While some of those increases are due in part to an increased diagnoses of sensory or autism spectrum disorders, Marley says the additional need at her school is related to children without cognitive impairment.
What’s changed?
Cunningham says many therapists believe the Back to Sleep campaign, which promotes placing infants on their backs to sleep, has delayed muscle development. The problem becomes more pronounced when parents skip wakeful tummy time because their kids don’t like it: toddlers might not be able to hold their bodies upright as well as their peers did years ago.
They might not be as adept at spreading their hands and using their arms to push themselves up, a fundamental base for good seated posture and proper shoulder support when writing. Their eyes also may wander, making focusing on detailed tasks difficult.
Today’s children also spend less time outside, where they might have more opportunities to explore how their bodies move through space, learn to balance and figure how to handle toys and tools in relation to one another.
Some parents, says Cunningham, are afraid to let their children engage in physical play or cut with scissors. Others have traded in the messiness of hands-on play dough for a sterile “educational” tablet.
“Rather than sit and color the way they used to do, our kids are part of the burst of technology,” says Cunningham. “It’s amazing to see a kid who can swipe an iPad, but you put a pair of scissors in their hand and they don’t know what to do.”

AT-HOME SKILLS BUILDING

Some skills critical for kindergarten readiness are simple to build at home. Try incorporating these activities into the daily routine:
• Work on tummy time. This should start in infancy, but older kids can be encouraged to read or work on puzzles while lying on the floor, says occupational therapist Linda Cunningham. Many children like the novelty of it.
• Raid the pantry. Kitchen experiments like flour-based dough or homemade putty strengthen muscles in the hands and fingers, says Cunningham.

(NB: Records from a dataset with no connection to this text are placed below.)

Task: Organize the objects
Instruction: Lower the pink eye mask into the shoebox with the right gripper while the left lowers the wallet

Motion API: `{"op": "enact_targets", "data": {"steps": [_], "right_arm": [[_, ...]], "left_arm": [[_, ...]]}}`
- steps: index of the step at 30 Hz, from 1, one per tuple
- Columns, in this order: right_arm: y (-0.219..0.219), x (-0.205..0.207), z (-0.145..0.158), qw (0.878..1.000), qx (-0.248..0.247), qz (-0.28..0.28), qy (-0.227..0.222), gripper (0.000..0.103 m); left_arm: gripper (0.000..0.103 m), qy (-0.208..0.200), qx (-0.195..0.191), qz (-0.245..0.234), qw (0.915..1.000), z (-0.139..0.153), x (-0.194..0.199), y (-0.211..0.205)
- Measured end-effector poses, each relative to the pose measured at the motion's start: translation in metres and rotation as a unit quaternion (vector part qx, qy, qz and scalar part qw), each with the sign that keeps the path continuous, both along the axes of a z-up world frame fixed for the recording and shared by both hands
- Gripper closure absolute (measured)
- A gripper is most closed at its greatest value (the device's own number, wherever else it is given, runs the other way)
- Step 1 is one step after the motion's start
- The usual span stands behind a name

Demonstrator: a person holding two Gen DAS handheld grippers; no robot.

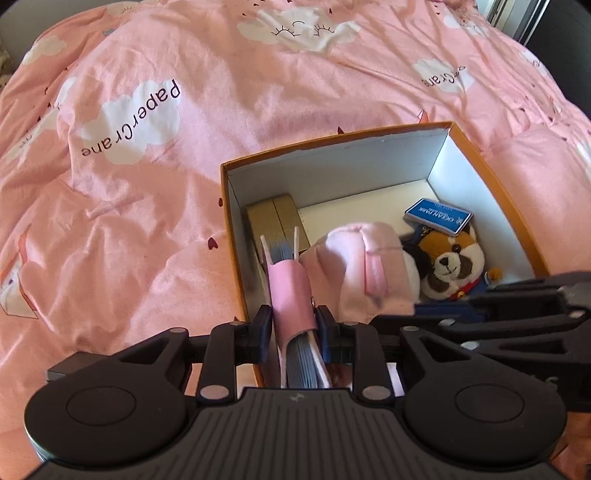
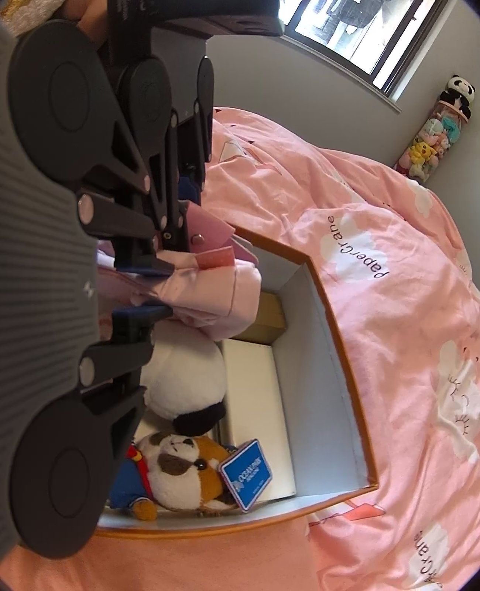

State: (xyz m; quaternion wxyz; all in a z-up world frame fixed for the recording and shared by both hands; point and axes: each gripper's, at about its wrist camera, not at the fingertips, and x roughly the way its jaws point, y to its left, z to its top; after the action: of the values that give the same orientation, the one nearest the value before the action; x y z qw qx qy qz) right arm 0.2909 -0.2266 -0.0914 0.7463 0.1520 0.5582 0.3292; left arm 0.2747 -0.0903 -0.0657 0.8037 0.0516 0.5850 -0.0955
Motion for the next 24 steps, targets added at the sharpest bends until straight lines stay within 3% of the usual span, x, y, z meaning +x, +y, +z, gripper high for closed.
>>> {"op": "enact_targets", "data": {"steps": [5, 11, 14, 17, 24], "right_arm": [[0.010, 0.001, -0.006, 1.000, -0.008, 0.003, -0.003, 0.086], [0.037, 0.000, -0.006, 0.997, -0.066, 0.037, -0.019, 0.085], [0.054, -0.004, -0.014, 0.992, -0.107, 0.054, -0.033, 0.085], [0.063, -0.008, -0.021, 0.991, -0.117, 0.055, -0.045, 0.084], [0.062, -0.033, -0.002, 0.983, -0.137, 0.062, -0.102, 0.074]], "left_arm": [[0.072, 0.009, -0.027, 0.014, 0.9995, 0.006, 0.002, 0.012], [0.074, -0.002, -0.080, 0.026, 0.9965, 0.021, -0.003, 0.033], [0.074, -0.025, -0.093, 0.032, 0.9948, 0.030, -0.010, 0.040], [0.074, -0.052, -0.084, 0.041, 0.9943, 0.036, -0.023, 0.046], [0.074, -0.108, -0.099, 0.105, 0.9836, 0.046, -0.065, 0.066]]}}
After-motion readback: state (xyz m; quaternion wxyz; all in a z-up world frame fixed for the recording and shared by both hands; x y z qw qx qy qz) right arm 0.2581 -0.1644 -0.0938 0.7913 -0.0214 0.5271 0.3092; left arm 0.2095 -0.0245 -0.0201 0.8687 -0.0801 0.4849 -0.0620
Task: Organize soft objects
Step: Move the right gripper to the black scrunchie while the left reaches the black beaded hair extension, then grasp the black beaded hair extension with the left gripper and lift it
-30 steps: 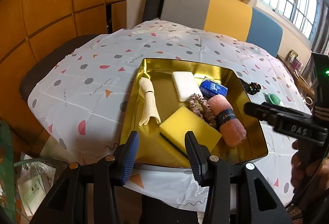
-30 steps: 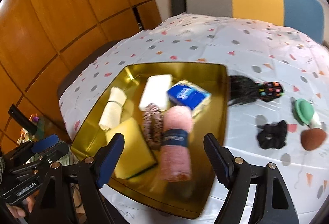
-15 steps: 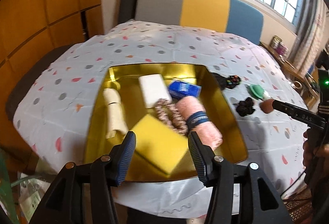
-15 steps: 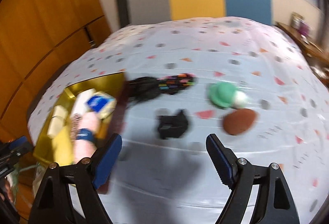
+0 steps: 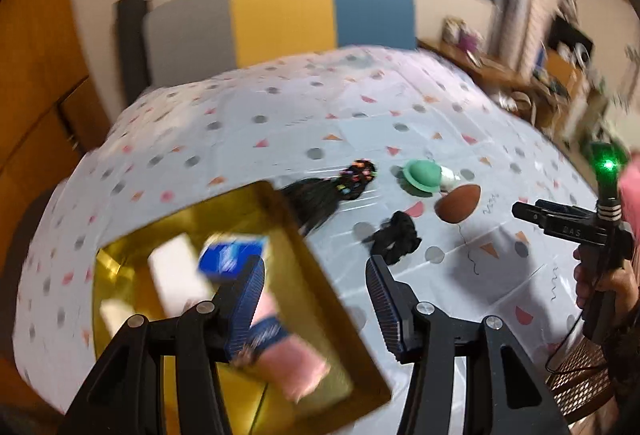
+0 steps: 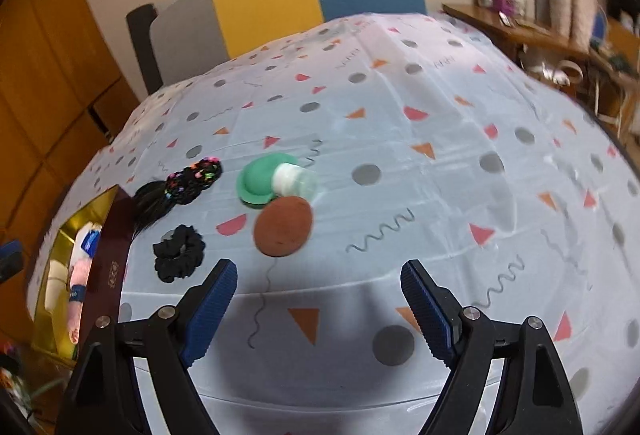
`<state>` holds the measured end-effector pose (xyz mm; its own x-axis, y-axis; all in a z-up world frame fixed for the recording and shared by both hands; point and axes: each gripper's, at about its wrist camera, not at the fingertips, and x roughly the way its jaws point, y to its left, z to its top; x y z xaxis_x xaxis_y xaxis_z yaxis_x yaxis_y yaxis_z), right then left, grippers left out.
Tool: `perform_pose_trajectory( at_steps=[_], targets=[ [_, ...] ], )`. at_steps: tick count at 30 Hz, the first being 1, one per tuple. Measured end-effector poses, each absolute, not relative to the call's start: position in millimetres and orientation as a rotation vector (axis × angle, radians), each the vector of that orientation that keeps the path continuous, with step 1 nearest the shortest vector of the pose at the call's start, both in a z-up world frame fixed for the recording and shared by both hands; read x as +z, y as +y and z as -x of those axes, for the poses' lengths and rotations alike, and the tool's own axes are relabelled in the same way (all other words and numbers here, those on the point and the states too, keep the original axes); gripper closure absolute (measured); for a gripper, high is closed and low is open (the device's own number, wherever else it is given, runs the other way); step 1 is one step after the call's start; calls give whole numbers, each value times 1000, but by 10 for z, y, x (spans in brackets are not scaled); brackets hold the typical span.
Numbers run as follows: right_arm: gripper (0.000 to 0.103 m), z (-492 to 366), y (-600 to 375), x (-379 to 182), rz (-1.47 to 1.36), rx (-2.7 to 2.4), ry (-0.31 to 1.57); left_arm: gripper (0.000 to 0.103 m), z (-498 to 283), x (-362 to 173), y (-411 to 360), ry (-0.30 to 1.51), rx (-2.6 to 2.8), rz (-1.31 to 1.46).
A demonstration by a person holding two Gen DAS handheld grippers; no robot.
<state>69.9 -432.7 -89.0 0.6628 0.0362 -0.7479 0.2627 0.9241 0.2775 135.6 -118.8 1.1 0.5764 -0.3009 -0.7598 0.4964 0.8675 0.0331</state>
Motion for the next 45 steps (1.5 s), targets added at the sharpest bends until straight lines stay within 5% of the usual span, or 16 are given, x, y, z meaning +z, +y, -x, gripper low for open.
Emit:
perform_pose_trajectory(
  at_steps=[15,19,23,26,29,45],
  targets=[
    [17,-717,-4463,-831,-490,-107,818,48,-2597,-832,-2376,1053,-492,-510],
    [15,-713,-4456,-816,-496,-93,814,35,-2744,-1000,-2556,1064,-507,-577],
    [15,-712,-4464,-796,-501,-89,803,35,-2886,-1128,-2680,1078,-518,-630],
    [15,-711,-4466,-791,-503,-89,800,55,-2956,-1214,-2717,1110,-537,-610],
    [15,-712,-4459,-785,-492,-91,796,63,-2933,-1252,-2720,1101,-539,-607],
    [15,-768,-4305,-882,-410,-85,848,69,-2318,43,-1954,904,-657,-124]
  ],
)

Make a batch, then let your child work with it at the counter while you make dinner.
String it together. Kindergarten teacher Denise Young suggests making bracelets by threading open-ended pasta, cereal loops or beads onto pipe cleaners.
• Play dress up. Kindergarten teacher Trisha Pohronezny recommends practicing putting on coats and gloves, zipping up, snapping, buttoning and tying shoes. All can help with dexterity.
• Play with scissors (with supervision). An array of safety scissors are available for preschoolers, including some designed without metal edges that can cut only paper. Others offer an extra piece that makes squeezing the handles together a cinch, Cunningham says.
• Color in the lines. Encourage creativity, but throw in projects that require slow, controlled movements. Squeeze glitter glue over a line, fill in shapes with paint or use small, circular strokes to color an image.